GIVEN INFORMATION =>
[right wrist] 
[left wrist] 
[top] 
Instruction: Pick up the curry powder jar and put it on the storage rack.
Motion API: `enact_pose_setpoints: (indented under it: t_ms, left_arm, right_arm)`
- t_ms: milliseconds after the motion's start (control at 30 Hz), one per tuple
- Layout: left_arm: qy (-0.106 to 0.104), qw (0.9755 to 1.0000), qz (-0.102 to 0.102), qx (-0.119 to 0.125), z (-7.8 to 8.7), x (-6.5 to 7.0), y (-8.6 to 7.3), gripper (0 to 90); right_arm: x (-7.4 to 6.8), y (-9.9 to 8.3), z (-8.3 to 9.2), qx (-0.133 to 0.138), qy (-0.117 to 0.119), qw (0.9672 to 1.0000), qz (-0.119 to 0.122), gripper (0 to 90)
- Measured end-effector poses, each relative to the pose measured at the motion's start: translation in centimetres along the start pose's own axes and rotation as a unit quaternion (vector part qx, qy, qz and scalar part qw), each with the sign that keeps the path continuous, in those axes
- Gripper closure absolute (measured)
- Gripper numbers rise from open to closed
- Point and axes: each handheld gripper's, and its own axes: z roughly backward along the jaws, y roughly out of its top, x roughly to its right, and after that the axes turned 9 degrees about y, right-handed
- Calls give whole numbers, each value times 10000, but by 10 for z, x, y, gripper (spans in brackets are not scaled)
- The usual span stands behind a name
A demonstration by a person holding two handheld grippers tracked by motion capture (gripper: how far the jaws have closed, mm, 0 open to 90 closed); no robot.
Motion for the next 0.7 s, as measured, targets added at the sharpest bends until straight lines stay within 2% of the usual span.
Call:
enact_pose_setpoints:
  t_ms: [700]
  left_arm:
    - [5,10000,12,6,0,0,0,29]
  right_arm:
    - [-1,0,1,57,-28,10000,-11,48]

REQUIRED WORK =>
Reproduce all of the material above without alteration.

EXERCISE ANSWER =>
[right wrist] 
[left wrist] 
[top] 
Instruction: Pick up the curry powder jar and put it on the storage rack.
Motion API: `enact_pose_setpoints: (indented under it: t_ms, left_arm, right_arm)`
- t_ms: milliseconds after the motion's start (control at 30 Hz), one per tuple
- Layout: left_arm: qy (-0.106 to 0.104), qw (0.9755 to 1.0000), qz (-0.102 to 0.102), qx (-0.119 to 0.125), z (-7.8 to 8.7), x (-6.5 to 7.0), y (-8.6 to 7.3), gripper (0 to 90); right_arm: x (-7.4 to 6.8), y (-9.9 to 8.3), z (-8.3 to 9.2), qx (-0.133 to 0.138), qy (-0.117 to 0.119), qw (0.9672 to 1.0000), qz (-0.119 to 0.122), gripper (0 to 90)
- Measured end-effector poses, each relative to the pose measured at the motion's start: translation in centimetres along the start pose's own axes and rotation as a unit quaternion (vector part qx, qy, qz and scalar part qw), each with the sign that keeps the path continuous, in those axes
- Gripper closure absolute (measured)
- Gripper numbers rise from open to closed
- Point and axes: each handheld gripper's, and its own axes: z roughly backward along the jaws, y roughly out of its top, x roughly to its right, and after that the axes turned 9 degrees about y, right-handed
- Calls give whole numbers, each value times 10000, but by 10 for z, x, y, gripper (spans in brackets are not scaled)
- The usual span stands behind a name
A demonstration by a person holding two handheld grippers tracked by motion capture (gripper: how far the jaws have closed, mm, 0 open to 90 closed); no robot.
Motion for the next 0.7 s, as measured, targets added at the sharpest bends until straight lines stay within 2% of the usual span.
Call:
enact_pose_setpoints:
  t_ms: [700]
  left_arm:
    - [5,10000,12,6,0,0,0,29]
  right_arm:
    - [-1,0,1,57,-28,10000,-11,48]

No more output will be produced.